エド・ウッドのX博士の復讐
【これは珍品…!】
(1970年・米/日・94分)
監督:ノーマン・アール・トムソン
脚本:エド・ウッド
原題:THE REVENGE OF Dr.X(Venus Flytrap)
エド・ウッドの脚本というだけで飛びつきました。原題は「Venus Flytrap」で“ハエトリグサ”のことです。
エド・ウッドの名前はクレジットされていませんが、彼が1950年代に書いた未公開の脚本に基づいており、ノーマン・アール・トムソン監督が脚本を大幅に書き直しているそうです。
ブラーガン博士(ジェームズ・クレイグ)は、NASAで宇宙ミッションに従事していましたが、仕事人間の彼はミッションのストレスで倒れてしまいます。助手のポール・ナカムラ(ジェームス・八木)は、博士には長期の休養が必要だと進言し、ナカムラの故郷の日本で過ごすよう提案します。ブラーガンはその申し出を受け入れました。
日本ではナカムラの従妹のノリコ(ローマ・アツコ)が案内役兼博士の研究の助手を務めます。
ブラーガンは、日本に発つ前にある所で食中植物のハエトリグサを入手しており、温室が必要だと言います。ノリコは、今は廃業しているホテルの大きな温室に案内します。
特に説明はなかったのですが、NASAでロケットを飛ばしていたブラーガン博士の本業は植物学なのだとか。そして、ノリコの専攻も植物学なので、助手を務めることになりました。
ノリコの案内で連れて行かれた場所は浅間山の近くにあり、ノリコが「活火山なの。」と説明している傍から大噴火。温室付きのホテルには、管理人のカワイという男が留守を守っていました。ブラーガンは休養のために日本に来たことも忘れ、ハエトリグサの研究に没頭します、途中からは海の食虫植物ベシキュローサと交配させることを思いつきます。人間の背丈程もあるベシキュローサを探すにあたり、海女さんたちの助けを借りますが、上半身素っ裸で登場する彼女たちは本物の海女さんらしいです。
ブラーガン博士が造り出す新生物は、所謂“植物人間”です。さらにブラーガンは人間の血を注入し、それが自力で動き回れるように改良(改造)します。

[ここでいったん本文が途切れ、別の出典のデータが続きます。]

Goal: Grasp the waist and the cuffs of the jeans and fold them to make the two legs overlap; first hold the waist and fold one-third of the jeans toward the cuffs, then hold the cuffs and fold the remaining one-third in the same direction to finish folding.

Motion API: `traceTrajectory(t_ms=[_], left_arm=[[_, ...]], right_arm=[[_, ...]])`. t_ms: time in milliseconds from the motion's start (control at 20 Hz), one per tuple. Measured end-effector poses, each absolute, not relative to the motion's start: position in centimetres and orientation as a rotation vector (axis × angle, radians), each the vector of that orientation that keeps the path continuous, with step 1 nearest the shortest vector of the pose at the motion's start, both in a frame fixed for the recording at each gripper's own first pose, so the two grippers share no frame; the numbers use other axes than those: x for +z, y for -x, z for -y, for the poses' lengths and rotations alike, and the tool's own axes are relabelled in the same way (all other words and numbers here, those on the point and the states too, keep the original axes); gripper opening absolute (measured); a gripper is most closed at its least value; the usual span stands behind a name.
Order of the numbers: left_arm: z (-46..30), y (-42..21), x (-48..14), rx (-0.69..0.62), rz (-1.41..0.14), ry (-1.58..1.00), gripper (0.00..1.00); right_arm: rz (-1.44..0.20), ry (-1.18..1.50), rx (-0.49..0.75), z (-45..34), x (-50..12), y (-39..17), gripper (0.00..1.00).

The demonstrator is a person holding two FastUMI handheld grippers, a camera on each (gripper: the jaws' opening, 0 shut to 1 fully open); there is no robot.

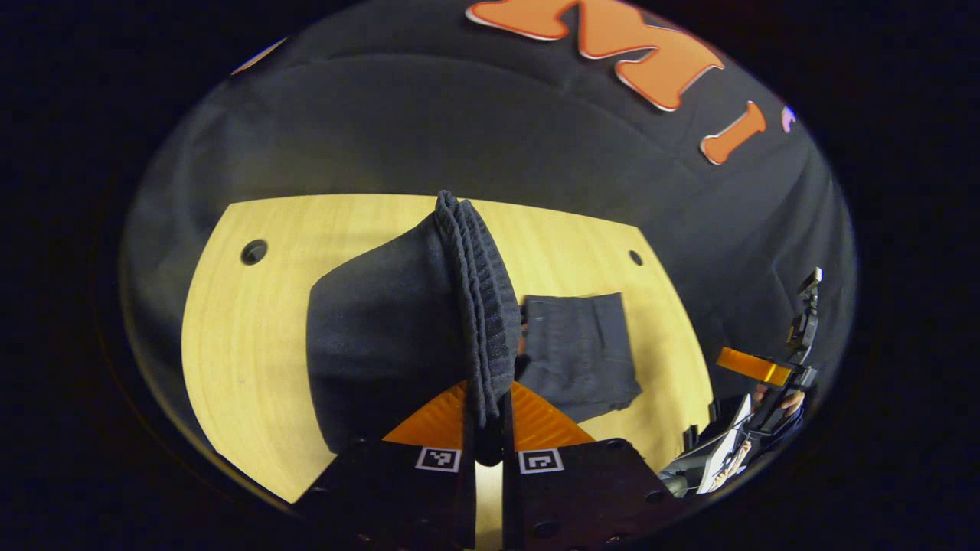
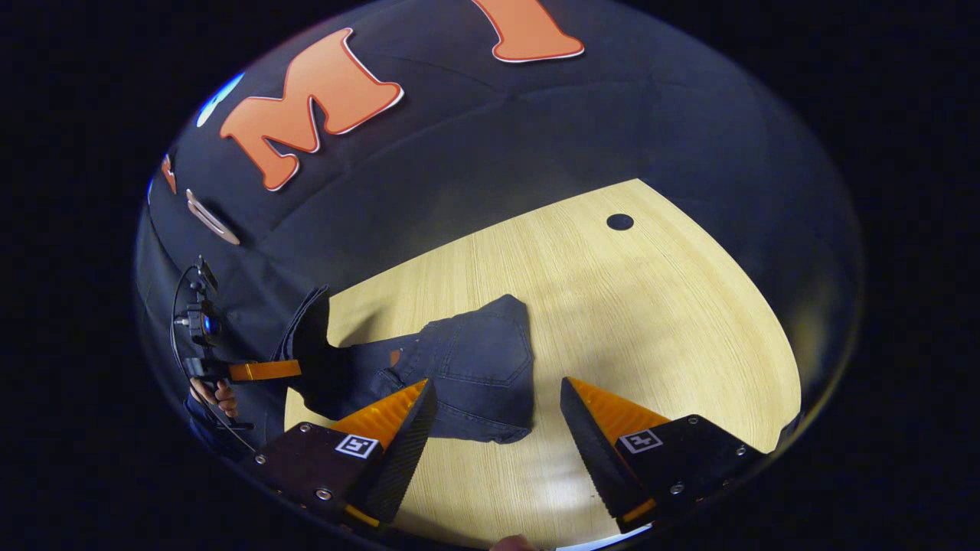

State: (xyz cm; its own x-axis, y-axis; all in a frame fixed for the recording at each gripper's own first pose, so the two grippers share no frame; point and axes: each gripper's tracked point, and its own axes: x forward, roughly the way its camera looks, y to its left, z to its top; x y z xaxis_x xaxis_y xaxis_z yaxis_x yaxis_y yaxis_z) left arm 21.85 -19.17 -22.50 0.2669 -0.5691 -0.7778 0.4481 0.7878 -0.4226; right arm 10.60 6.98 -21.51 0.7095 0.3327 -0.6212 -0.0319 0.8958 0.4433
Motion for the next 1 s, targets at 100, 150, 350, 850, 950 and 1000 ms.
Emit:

そこまでに至る実験風景では、まるで『ヤング・フランケンシュタイン』の一幕を観るようでした。実験の対象を天井高く吊り上げて、雷に打たせるあのシーンです。そう言えば、登場人物の構成もあの作品に似ているかも。博士によって生命を与えられた植物人間は、やがて村に下りて人間を襲い始めます。自身が造り出した新生物を愛するブラーガン博士は、運命を共にすることを決心します。あっけない結末を示して映画は終ります。
物語の殆どが日本で繰り広げられることを知らなかったので、何とも不思議な印象でした。『007は二度死ぬ(1967)』を思い出しましたが、意識していたのでしょうか。
英語のセリフ部分には日本語字幕が付いていますが、日本語部分に字幕はありません。でも、日本人が喋る日本語なので意味は分かります。難は、画質が悪いことです。昔のビデオを現在のテレビで観た時のような粗さと言ったらよいでしょうか。その点だけは覚悟が必要です。エド・ウッド風味がお好きな方には一見の価値があると思います。私は十分に楽しみました。